Sintilimab

Monoclonal antibody
- Type: ?

Clinical data
- Other names: Anti-PD-1 monoclonal antibody IBI308

Identifiers
- CAS Number: 2072873-06-2;
- UNII: 8FU7FQ8UPK;
- KEGG: D12119;

= Sintilimab =

Medication to treat Hodgkin's disease

Sintilimab, sold under the brand Tyvyt among others, is a medication used to treat Hodgkin's disease, and has been approved in China.

It is a fully human IgG4 monoclonal antibody that binds to programmed cell death protein 1.

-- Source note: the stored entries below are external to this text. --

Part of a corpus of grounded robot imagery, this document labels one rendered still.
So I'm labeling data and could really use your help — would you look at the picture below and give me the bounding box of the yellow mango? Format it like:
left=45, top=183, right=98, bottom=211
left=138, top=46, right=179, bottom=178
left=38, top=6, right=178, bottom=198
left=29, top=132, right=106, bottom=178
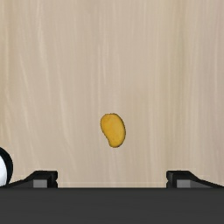
left=100, top=113, right=127, bottom=149

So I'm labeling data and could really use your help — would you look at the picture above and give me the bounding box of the black and white bowl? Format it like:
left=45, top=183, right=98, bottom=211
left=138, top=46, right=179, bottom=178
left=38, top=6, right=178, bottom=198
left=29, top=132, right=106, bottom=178
left=0, top=147, right=14, bottom=187

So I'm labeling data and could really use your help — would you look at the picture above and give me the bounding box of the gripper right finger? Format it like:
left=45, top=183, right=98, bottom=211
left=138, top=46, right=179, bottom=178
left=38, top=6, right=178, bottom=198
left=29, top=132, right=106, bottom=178
left=165, top=170, right=223, bottom=189

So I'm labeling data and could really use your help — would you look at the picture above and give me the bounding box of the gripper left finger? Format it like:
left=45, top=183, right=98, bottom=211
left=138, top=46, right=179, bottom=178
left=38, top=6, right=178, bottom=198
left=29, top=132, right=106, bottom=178
left=6, top=170, right=59, bottom=189

It was jointly developed by Innovent Biologics and Eli Lilly.

==Medical uses==
Sintilimab is medication that is indicated for the treatment of relapsed or refractory classical Hodgkin's lymphoma after failure of at least second-line systemic chemotherapy.

==Side effects==
Common side effects include fever, thyroid dysfunction, elevation of liver enzymes, and lung inflammation.

==Research==
Currently, more than 20 clinical trials are ongoing to evaluate the anti-tumor effect of sintilimab injection, either as monotherapy or in combination with other agents, on a variety of solid tumors. In January 2019, the result of the registration trial of sintilimab in people with refractory or relapsed classical Hodgkin's lymphoma was published.